Без малейших колебаний подсела. Блеск счастливых глаз угас, не встретив в ответ такого же. Больная вздрогнула, когда незнакомка легко накрыла её руку своей.
– Эй, всё хорошо?
Глупый вопрос. Вера пялилась. На тонкие ноги, голые хрупкие плечи, каскад светлых волос. Узрела явление! Что-то значительно худшее или лучшее, чем просто человека.
– Да ладно, не кусаюсь, – хохотнула новенькая, когда больная вспрыгнула.
Нисколько не смутилась чудачки с обмотанной головой. Как-никак, здесь психолог принимает. Каким ещё персонажам шататься поблизости?
– Посиди со мной. Расскажи о себе. Меня Элоиза зовут. Для друзей – Лиз. Ты… эй, ты чего? Чего бледнеешь?
Элоиза осторожно взяла в Веру за оба запястья. Они показались ей ватными на ощупь. Такими когда-то стали лапки любимого покойного котёнка. Лиз («Для друзей») определённо ляпнула что-то не то, потому что взгляд местной стал совершенно диким. Только он один выдавал ураган невысказанных эмоций. Вера боялась. Боялась имени, как и знакомого безрассудства.
«Смелая. Такие им нужны. У каждого десятого есть это».
Ощутила вкус железа. Тёплая кровь быстро заполняла рот. Или слюна омывала украденную вещь, что камнем придавила язык.
«Какой-то народ мёртвым в рот камни клал. Мама… в Испании. Тепло. У Лизы тёплые руки. Две Лизы. Два телефона. Мой украли. Все мои вещи украли».
Поток спутанных мыслей лишил воли. Реальность заключила в стеклянный куб. Стенки задавили. Искренний порыв, попытка предупредить Элоизу, излить душу, запустил в мозгу сложный алгоритм. Схема проста: больше усилий – сильнее отдача. Для Веры она обернулась ступором, и всё на свете в одночасье перестало иметь значение.

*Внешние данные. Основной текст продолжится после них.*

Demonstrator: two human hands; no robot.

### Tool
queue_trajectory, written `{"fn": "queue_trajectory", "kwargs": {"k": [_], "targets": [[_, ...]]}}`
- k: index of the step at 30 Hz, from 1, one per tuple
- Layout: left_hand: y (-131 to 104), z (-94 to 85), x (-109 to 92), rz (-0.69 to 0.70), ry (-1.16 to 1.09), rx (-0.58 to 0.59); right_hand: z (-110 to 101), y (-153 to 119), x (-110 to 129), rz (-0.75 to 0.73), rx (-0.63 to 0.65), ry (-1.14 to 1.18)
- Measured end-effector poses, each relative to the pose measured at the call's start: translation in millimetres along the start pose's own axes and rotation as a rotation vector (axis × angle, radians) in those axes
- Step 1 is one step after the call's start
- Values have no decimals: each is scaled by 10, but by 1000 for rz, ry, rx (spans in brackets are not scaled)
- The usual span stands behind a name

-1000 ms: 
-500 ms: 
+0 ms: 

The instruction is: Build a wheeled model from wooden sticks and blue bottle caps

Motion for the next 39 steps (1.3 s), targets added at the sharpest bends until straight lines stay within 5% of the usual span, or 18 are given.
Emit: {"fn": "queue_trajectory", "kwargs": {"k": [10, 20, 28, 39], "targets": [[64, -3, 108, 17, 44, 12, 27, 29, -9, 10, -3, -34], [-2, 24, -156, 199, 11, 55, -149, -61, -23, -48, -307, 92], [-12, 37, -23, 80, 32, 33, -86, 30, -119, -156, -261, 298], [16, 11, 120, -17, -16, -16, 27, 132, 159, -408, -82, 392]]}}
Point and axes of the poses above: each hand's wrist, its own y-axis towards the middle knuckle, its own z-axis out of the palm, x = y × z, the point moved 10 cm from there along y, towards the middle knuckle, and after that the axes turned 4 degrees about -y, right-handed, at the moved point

Перепуганная незнакомка тщетно пыталась разбудить молчунью. Похлопывала по плечам, обхватывала её мертвенно-бледные щёки ладошками. Не заметила возникшего далеко за спиной санитара во всём голубом. Молодой человек облегчённо выдохнул и направился к этим двоим.
– Что ты делаешь? – обратился вызванный Филиным старожила к Элоизе, не скрывая раздражения. – Перестань.

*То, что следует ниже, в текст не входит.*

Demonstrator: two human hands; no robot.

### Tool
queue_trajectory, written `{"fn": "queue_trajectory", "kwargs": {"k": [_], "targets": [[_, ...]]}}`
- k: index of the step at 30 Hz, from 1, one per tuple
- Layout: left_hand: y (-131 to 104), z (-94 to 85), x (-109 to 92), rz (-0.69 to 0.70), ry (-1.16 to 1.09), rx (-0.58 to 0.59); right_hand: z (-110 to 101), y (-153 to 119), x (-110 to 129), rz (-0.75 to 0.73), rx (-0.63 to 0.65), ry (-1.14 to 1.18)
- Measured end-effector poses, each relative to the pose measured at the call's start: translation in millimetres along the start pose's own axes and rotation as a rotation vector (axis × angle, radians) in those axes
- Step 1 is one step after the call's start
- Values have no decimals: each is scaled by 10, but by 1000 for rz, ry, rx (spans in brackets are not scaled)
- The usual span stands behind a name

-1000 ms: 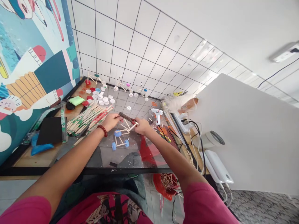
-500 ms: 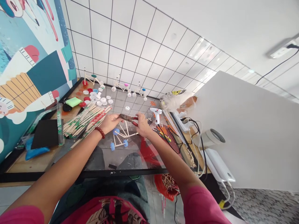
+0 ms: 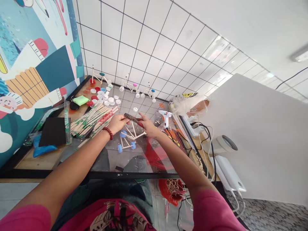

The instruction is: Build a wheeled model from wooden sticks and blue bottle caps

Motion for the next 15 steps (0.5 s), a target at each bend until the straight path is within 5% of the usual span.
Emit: {"fn": "queue_trajectory", "kwargs": {"k": [8, 15], "targets": [[-47, 13, -56, -38, -18, 35, 8, 15, -18, -27, -10, 40], [-70, 19, -88, -3, 5, 42, -113, -47, 105, -16, -43, -175]]}}
Point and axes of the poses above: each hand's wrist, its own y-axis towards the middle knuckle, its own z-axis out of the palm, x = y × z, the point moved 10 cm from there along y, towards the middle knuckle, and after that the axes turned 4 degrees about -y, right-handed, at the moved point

– Ох, слава Богу! Пожалуйста, помогите. Она…
– Отпусти, – и сам отнял её руки от Веры.
Чтоб на всякий случай отвадить новенькую от местной дурочки, продолжил маленький спектакль. Сжал плечо больной. Она помнит его хватку. Такая же перекрыла ей кислород, чтоб не визжала по пути в операционную.

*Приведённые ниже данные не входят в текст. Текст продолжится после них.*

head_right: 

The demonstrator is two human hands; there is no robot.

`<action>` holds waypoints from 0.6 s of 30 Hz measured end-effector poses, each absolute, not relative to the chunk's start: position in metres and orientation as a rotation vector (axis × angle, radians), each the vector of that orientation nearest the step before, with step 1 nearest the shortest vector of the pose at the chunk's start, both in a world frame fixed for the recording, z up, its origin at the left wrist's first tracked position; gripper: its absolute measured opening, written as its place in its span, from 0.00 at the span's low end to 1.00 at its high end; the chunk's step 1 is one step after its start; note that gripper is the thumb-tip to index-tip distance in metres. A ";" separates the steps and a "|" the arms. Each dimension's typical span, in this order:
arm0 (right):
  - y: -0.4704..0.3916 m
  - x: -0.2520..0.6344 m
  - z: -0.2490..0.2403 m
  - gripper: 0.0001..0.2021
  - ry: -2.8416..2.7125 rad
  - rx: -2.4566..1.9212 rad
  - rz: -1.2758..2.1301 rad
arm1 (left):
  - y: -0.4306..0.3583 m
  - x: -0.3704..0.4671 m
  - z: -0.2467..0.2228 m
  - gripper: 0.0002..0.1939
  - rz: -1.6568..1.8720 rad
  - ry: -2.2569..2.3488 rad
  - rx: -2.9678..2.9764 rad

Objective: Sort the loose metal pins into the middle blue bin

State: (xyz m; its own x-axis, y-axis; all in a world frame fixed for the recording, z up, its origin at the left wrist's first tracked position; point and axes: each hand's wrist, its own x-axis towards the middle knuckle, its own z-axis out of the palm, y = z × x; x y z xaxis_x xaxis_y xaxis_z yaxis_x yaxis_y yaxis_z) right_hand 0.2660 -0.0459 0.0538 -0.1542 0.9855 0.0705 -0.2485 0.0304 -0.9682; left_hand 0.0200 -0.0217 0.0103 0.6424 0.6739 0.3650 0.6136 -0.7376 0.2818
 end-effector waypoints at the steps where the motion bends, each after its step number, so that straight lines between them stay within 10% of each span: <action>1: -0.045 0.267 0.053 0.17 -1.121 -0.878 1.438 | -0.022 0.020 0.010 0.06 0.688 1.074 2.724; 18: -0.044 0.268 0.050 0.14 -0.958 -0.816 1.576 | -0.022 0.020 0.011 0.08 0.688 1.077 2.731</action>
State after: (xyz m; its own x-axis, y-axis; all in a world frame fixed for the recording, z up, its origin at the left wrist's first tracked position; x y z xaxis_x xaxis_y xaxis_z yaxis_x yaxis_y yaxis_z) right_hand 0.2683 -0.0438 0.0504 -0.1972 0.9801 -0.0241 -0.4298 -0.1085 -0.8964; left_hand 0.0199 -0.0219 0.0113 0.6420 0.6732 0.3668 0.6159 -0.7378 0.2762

– От меня больше ни на шаг. Мама волнуется за тебя, а ты так себя ведёшь. Всё, идём в палату. Идём.
Санитар направлял «овцу», что покорно семенила рядом. Элоиза растерялась. Почувствовала себя… глупо. В который раз влезла, куда не просили. Она бросила в догонку:
– Доктор, а что с ней? Ей плохо! Ей…
Эхо отразилось от стен, смешалось с шарканьем шлёпанцев. Левый свалился, но владелица не обратила никакого внимания. Не запнулась даже. Голубой тапочек остался валяться туфелькой Золушки, опоздавшей на бал. Лиз порывалась, да не окликнула. Всё равно ненужный. Как она – ненужная.